▸ **About this exercise**: Answer with a single number: the count of lines below that hold "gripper".

▸ **Dataset excerpt**:
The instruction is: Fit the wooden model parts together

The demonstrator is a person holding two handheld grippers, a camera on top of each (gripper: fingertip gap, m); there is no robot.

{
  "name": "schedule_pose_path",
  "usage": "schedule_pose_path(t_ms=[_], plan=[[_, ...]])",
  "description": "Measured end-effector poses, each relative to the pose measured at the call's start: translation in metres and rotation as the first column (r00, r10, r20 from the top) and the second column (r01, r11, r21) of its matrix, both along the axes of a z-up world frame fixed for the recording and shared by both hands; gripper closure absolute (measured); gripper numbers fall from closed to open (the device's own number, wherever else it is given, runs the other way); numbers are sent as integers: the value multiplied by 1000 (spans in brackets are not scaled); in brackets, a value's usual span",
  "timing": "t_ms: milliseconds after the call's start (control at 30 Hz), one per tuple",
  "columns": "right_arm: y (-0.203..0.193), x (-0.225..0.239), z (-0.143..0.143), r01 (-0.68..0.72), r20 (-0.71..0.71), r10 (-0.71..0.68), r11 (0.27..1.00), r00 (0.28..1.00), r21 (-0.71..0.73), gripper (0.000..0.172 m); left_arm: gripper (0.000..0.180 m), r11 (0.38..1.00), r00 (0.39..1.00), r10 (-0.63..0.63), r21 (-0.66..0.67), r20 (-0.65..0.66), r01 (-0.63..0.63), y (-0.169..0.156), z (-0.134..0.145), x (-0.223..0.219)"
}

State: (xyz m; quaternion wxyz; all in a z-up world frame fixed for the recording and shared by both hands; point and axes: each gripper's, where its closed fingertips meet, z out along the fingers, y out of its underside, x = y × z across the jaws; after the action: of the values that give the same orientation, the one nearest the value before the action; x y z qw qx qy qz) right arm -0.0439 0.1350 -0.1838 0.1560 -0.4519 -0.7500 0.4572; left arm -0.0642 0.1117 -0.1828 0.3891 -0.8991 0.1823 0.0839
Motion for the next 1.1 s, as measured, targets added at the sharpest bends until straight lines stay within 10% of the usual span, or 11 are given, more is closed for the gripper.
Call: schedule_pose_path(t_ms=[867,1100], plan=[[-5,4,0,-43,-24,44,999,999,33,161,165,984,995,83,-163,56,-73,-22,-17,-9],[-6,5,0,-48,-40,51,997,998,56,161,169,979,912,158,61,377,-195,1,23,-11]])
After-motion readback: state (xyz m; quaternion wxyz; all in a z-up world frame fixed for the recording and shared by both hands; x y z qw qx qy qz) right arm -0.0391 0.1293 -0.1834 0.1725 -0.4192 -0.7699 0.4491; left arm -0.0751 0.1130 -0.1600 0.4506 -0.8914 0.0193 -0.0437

▸ **Completed exercise**: 5